## [Description of the task]
Return only those lines of the listing in which "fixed" appears.

## [Raw data]

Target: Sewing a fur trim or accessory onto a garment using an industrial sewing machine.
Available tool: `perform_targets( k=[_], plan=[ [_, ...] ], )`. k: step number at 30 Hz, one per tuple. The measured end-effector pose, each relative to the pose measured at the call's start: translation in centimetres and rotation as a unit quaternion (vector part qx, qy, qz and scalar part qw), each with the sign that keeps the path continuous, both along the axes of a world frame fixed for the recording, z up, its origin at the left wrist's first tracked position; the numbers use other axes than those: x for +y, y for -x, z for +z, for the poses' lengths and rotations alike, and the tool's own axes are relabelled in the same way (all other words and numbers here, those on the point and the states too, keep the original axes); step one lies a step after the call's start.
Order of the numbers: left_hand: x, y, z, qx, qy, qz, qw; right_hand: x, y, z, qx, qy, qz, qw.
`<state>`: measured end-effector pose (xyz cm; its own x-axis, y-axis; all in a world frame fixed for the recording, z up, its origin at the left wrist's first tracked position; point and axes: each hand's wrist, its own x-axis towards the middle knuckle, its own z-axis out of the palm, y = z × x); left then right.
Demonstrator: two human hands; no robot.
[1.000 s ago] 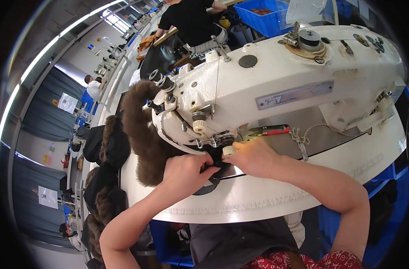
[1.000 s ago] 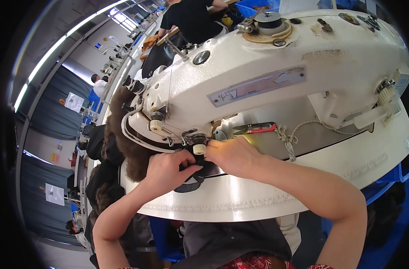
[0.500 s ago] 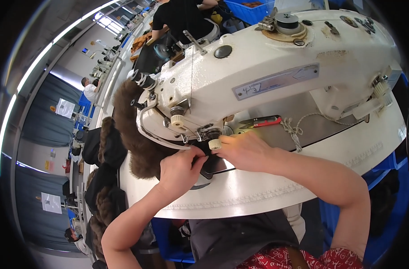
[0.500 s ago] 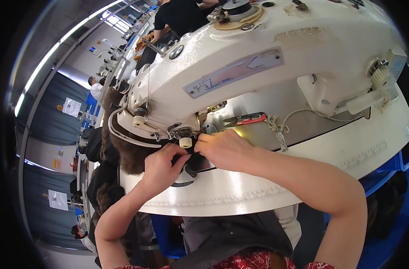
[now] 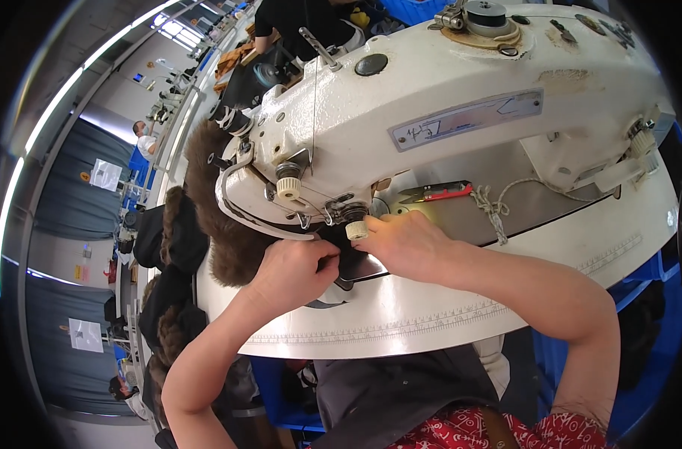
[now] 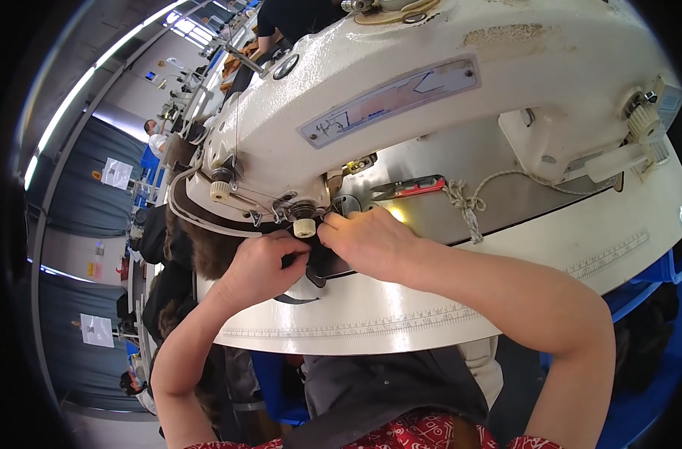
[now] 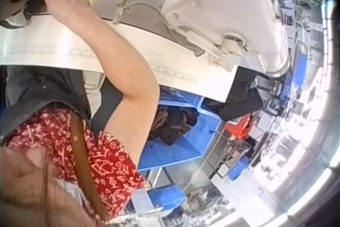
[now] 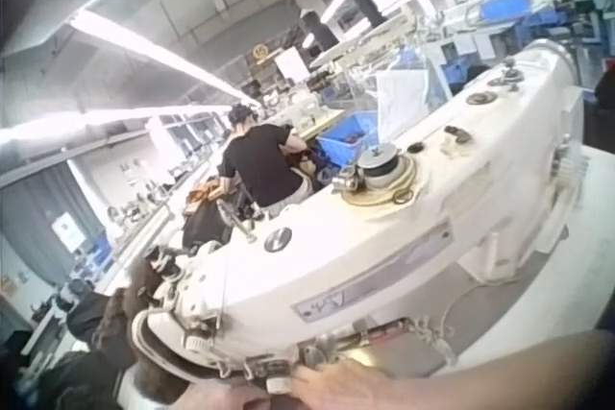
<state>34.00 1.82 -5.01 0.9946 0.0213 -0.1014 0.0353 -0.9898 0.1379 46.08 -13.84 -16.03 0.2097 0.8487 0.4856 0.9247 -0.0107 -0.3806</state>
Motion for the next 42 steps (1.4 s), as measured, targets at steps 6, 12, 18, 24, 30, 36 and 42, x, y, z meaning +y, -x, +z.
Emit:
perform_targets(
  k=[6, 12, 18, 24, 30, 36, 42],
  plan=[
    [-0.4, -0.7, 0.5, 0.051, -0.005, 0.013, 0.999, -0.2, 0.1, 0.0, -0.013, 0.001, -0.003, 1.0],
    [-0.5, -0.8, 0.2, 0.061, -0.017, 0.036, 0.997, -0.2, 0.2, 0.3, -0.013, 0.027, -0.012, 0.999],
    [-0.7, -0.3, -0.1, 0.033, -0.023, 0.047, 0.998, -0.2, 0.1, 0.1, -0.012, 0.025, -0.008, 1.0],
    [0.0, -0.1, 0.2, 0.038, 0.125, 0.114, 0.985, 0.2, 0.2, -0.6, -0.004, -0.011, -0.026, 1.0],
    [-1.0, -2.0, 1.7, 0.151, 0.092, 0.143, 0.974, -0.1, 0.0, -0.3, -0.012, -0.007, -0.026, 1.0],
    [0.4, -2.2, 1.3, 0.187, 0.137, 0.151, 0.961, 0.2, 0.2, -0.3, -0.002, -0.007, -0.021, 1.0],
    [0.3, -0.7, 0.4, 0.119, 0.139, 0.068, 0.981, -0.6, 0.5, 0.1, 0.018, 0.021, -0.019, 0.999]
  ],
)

## [Output]
Available tool: `perform_targets( k=[_], plan=[ [_, ...] ], )`. k: step number at 30 Hz, one per tuple. The measured end-effector pose, each relative to the pose measured at the call's start: translation in centimetres and rotation as a unit quaternion (vector part qx, qy, qz and scalar part qw), each with the sign that keeps the path continuous, both along the axes of a world frame fixed for the recording, z up, its origin at the left wrist's first tracked position; the numbers use other axes than those: x for +y, y for -x, z for +z, for the poses' lengths and rotations alike, and the tool's own axes are relabelled in the same way (all other words and numbers here, those on the point and the states too, keep the original axes); step one lies a step after the call's start.
`<state>`: measured end-effector pose (xyz cm; its own x-axis, y-axis; all in a world frame fixed for the recording, z up, its origin at the left wrist's first tracked position; point and axes: each hand's wrist, its own x-axis towards the middle knuckle, its own z-axis out of the palm, y = z × x); left then right.

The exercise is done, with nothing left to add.